Fast fünf Jahre Haft: Beim Angeklagten fließen die Tränen
Landgericht ahndet Vergewaltigung vom 3. Oktober 2015 in Ravensburg
RAVENSBURG - Eine Haftstrafe von vier Jahren und zehn Monaten ist am Mittwoch am Landgericht Ravensburg gegen einen 26-Jährigen verhängt worden, der vor rund einem halben Jahr in der Ravensburger Rudolfstraße eine 23-jährige Frau vergewaltigt und verletzt hat. Mit eingerechnet wurde dabei außerdem ein Fall von gefährlicher Körperverletzung ein Dreivierteljahr zuvor in einer Ravensburger Diskothek.

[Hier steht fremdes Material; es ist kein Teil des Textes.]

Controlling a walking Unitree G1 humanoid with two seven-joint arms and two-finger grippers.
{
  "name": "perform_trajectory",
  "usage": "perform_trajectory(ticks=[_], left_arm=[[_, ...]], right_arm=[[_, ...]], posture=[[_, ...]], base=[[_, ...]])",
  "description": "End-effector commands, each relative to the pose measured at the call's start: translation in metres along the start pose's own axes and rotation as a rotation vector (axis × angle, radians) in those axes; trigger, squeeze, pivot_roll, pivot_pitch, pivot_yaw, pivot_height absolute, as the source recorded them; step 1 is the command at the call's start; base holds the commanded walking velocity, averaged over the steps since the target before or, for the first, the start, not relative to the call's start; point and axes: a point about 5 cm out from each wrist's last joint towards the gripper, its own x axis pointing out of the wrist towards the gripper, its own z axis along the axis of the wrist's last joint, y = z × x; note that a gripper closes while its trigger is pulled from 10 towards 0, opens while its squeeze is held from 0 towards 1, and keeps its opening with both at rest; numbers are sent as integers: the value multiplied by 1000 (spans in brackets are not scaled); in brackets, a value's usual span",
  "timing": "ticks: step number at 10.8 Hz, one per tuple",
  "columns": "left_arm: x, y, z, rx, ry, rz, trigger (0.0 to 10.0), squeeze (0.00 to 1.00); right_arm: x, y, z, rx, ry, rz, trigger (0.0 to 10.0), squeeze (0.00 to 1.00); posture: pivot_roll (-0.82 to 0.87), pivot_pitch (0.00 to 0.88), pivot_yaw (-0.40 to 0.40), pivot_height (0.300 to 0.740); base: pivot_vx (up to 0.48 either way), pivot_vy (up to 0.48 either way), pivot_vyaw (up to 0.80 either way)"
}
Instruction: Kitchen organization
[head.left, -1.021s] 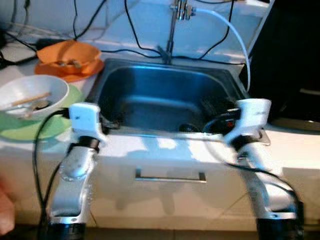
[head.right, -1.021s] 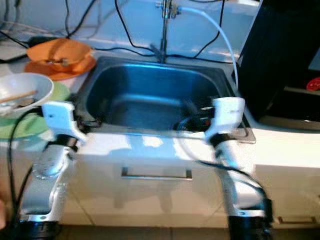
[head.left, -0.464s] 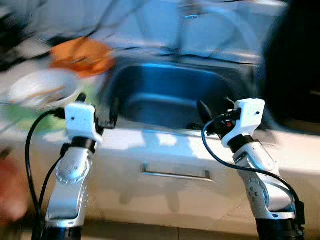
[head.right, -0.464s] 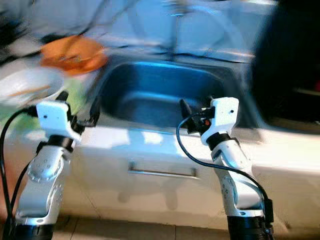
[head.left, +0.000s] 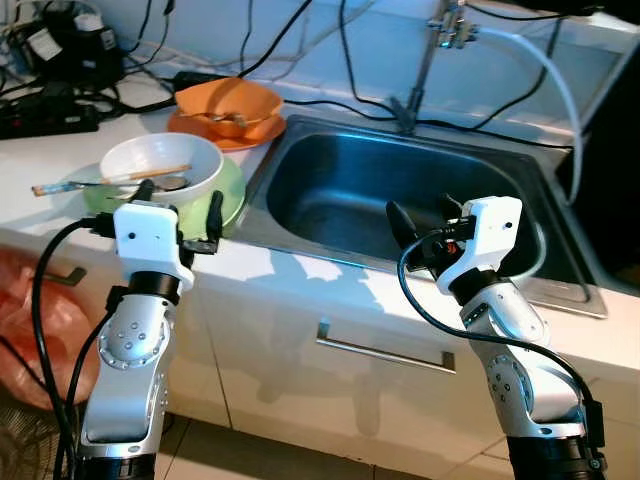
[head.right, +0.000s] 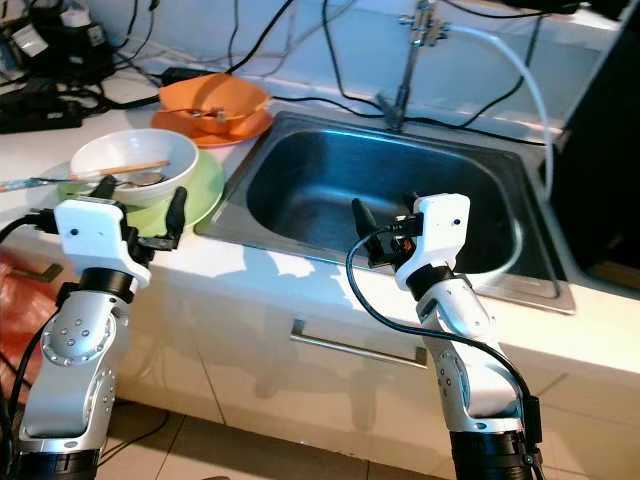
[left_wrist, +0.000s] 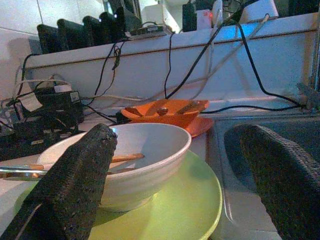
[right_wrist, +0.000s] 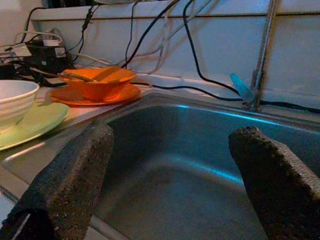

Bei der Urteilsverkündung am dritten Verhandlungstag brach der Angeklagte in Tränen aus. Von Emotionen überwältigt, drückte er in seinem letzten Wort sein Bedauern aus über den Überfall auf die Frau am 3. Oktober 2015, den er sich aus heutiger Sicht nicht mehr erklären könne. Er entschuldige sich bei allen Beteiligten, beim Gericht – und natürlich auch beim Opfer. Die junge Frau, die derzeit ein Freiwilliges Soziales Jahr im Ausland ableistet, hat nach wie vor mit den psychischen Folgen der Tat zu kämpfen. Dieser Umstand wirkte sich strafverschärfend aus. Eine Narbe an der Stirn erinnert sie noch heute täglich an den Vorfall.
Am zweiten Verhandlungstag hatte sie unter Tränen geschildert, wie sie am frühen Morgen des 3. Oktober 2015 den Angeklagten getroffen habe. Sie hatte am Abend zuvor ihren Bachelorabschluss gefeiert und wollte später in einer Diskothek noch Bekannte treffen. Auf dem Heimweg habe sie der Unbekannte angesprochen, unvermittelt zu Boden gestoßen und vergewaltigt. Mit Pfefferspray konnte sie ihn schließlich in die Flucht schlagen. Weil der Täter wegen der Pfeffersprayverletzung danach einen Krankenwagen rufen ließ, konnte er von der Polizei schnell ermittelt werden.
Strafmilderndes Geständnis
Der Strafrahmen für Vergewaltigung liegt zwischen zwei und 15 Jahren. Strafmildernd bewertete das Gericht das umfängliche Geständnis, das dem Opfer eine intensive Befragung vor Gericht ersparte. Dass es nicht zum Geschlechtsverkehr kam, wurde dem Angeklagten ebenfalls zugute gehalten. Wie Richter Franz Bernhard auf Anfrage der „Schwäbischen Zeitung“erklärte, erfüllt allein das gewaltsame Eindringen in den Körper – auch mit dem Finger - den Tatbestand der Vergewaltigung. Und dabei sei der Angeklagte mit hoher krimineller Energie vorgegangen, so Richter Stefan Maier in der Urteilsbegründung. Die Umstände, der Überfall auf eine Unbekannte zur Nachtzeit, sprechen ebenfalls gegen den Täter. Das Opfer habe sich in Todesangst gewehrt, als ihr der Mund zugehalten wurde, und hinterher einen Bluterguss sowie Kratzund Schürfwunden gehabt.
Während das Strafmaß für diese Tat mit vier Jahren und vier Monaten festgelegt wurde, verhängte das Gericht eine weitere Einzelstrafe von zehn Monaten wegen gefährlicher Körperverletzung für einen Vorfall in einer Ravensburger Diskothek am Neujahrstag 2015. Damals hatte der Angeklagte einem Besucher in der Toilette eine leere Getränkekiste aus Hartplastik an den Kopf geschlagen. Die fortgesetzte Beleidigung der Polizisten danach vor der Diskothek, im Streifenwagen und auf dem Revier wurde mit einer Geldstrafe von 90 Tagessätzen geahndet, was, in Freiheitsstrafe „umgerechnet“, drei Monaten entspricht. Insgesamt wurde daraus eine Gesamtstrafe von vier Jahren und zehn Monaten gebildet.
Der Verteidiger des Angeklagten hatte unter Berücksichtigung des Geständnisses und seiner opferschonenden Wirkung auf eine Freiheitsstrafe nicht über vier Jahren und sechs Monaten plädiert. Staatsanwältin Juliane Prasse forderte eine Freiheitsstrafe von fünf Jahren und neun Monaten. Die Beweislage sei auch ohne das Geständnis eindeutig gewesen. Daran änderte auch ein Gutachten nichts, wonach DNA-Spuren am Slip der Frau nicht eindeutig dem Angeklagten zugeordnet werden konnten.